§ Problem details
Read through the lines below for the string "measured" and copy each one that has it.

=-=-=

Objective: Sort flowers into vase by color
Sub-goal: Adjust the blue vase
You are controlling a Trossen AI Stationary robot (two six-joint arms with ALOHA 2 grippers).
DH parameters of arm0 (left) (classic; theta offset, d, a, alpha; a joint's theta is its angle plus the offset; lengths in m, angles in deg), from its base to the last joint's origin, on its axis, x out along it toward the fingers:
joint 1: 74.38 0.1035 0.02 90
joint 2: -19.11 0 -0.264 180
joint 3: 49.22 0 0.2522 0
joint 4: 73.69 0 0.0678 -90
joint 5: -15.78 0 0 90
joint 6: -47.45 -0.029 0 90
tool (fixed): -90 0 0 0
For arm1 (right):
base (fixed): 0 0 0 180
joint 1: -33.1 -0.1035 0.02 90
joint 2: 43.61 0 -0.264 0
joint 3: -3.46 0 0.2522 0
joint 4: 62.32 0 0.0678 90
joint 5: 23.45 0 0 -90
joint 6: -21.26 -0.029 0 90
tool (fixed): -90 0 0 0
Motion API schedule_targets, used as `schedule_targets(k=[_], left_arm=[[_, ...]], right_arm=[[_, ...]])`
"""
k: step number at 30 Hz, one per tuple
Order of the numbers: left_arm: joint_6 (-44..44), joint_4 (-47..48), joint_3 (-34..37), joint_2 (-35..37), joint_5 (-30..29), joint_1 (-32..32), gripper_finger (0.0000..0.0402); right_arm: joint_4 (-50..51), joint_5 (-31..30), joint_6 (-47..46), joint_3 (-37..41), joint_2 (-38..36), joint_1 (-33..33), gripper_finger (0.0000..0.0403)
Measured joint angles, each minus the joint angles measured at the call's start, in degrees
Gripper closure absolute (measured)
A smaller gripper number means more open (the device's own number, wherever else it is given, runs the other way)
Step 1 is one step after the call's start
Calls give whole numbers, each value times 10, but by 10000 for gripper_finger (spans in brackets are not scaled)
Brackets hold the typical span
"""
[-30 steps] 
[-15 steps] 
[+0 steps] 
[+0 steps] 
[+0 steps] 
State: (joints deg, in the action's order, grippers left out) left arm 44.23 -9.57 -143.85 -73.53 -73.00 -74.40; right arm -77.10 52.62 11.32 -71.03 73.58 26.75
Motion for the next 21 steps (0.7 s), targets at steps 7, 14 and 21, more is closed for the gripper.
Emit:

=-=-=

§ Response area
Measured joint angles, each minus the joint angles measured at the call's start, in degrees
Gripper closure absolute (measured)

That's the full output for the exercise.